Le 3 décembre, le Ministère de l'Intérieur a publié 3 décrets relatifs à la sûreté des institutions et des dispositifs de surveillance... dans le cadre, initialement de la lutte anti-terroriste. Sur ces décrets, les avis de la CNIL sont requis. Il circonstancient les ouvertures faites par exemple sur les données de santé (articles R236-13 et R236-23), mais ne parlent absolument pas du passage de la surveillance d'"activités" à celle d'"opinions". Cela laisse augurer que les contrôles de l'autorité légalement indépendante ne devraient pas porter plus que ça sur cette différence activités/opinions.
Le fait qu'après les mots « les informations qui concernent des personnes » sont insérés les mots : « physiques ou morales ainsi que des groupements », ça sort des prérogatives de la CNIL. Personnellement cela me fait aller vers deux options, soit :
- c'était déjà un état de fait, car la notion de personne en droit couvre aussi bien les personnes physiques que les personnes morales (cf. cours du Collège de France d'Alain Supiot que je recommande vivement), et que le fichier / le traitement collectait déjà des informations sur ces différents types de personnes
- c'est une ouverture du fichier vers les personnes morales et les groupements, alors c'est TRES inquiétant pour nos activités syndicales et autres... mais là je n'ai pas l'info.
Je penche pour ma part pour la première option, qui semble moins grave.

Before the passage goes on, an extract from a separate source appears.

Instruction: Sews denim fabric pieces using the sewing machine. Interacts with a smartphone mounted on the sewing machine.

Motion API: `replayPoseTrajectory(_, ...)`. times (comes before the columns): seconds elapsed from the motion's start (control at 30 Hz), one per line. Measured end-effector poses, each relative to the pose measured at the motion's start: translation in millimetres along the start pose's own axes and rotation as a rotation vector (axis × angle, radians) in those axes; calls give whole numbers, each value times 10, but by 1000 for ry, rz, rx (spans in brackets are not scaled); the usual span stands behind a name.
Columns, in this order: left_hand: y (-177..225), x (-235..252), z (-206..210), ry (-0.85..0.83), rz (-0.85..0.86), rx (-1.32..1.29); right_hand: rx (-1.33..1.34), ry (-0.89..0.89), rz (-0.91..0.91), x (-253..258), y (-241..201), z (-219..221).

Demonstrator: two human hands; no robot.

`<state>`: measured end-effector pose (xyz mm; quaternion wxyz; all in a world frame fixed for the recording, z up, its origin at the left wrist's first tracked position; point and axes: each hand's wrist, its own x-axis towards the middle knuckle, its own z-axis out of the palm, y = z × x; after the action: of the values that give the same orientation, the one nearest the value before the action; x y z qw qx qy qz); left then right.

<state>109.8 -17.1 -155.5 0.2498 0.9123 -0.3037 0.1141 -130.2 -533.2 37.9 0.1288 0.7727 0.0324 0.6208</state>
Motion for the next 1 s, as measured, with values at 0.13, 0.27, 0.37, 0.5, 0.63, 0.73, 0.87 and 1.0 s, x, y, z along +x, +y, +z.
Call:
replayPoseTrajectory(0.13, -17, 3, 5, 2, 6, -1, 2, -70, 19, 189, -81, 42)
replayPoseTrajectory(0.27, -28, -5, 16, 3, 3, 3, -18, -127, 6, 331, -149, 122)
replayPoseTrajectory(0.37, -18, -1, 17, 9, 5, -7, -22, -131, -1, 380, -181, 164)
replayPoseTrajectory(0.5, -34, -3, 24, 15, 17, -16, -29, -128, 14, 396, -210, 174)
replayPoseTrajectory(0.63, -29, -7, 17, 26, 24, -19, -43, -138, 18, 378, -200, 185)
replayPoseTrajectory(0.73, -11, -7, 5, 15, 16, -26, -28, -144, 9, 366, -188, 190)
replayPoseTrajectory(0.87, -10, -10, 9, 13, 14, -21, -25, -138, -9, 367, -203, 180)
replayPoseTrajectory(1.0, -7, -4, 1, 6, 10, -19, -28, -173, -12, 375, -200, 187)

Pourtant, même si elle est moins grave, l'officialisation de la pratique de fichage des organisations et de leur surveillance systématique traduit quand même de l'affirmation de ces méthodes et constitue donc au mieux un rappel aux organisations, au pire un avertissement : Syndicats, gardez-vous bien de remettre en cause la sûreté des institutions.
Quant aux ajouts "ou à la sûreté de l'Etat" et "porter atteinte à l'intégrité du territoire ou aux institutions de la République", là ça ouvre en grand les domaines d'application du texte, jusque là limité à la sécurité publique, et aux activités terroristes. Il s'agirait là d'une dérive autoritaire, où la surveillance ne vise pas à la sécurité publique mais celle des institutions... Tel que le propos de David DUFRENE dans son documentaire "Un Pays Qui Se Tient Sage" (constaté depuis 15 ans au -) : la police nationale s'est transformée en une police des institutions.
Cette analyse a pour objet de servir de pièce constitutive à l'action contre cette mise en orbite de l'exécutif sur les questions sécuritaires. Notre liberté est notre meilleure sécurité.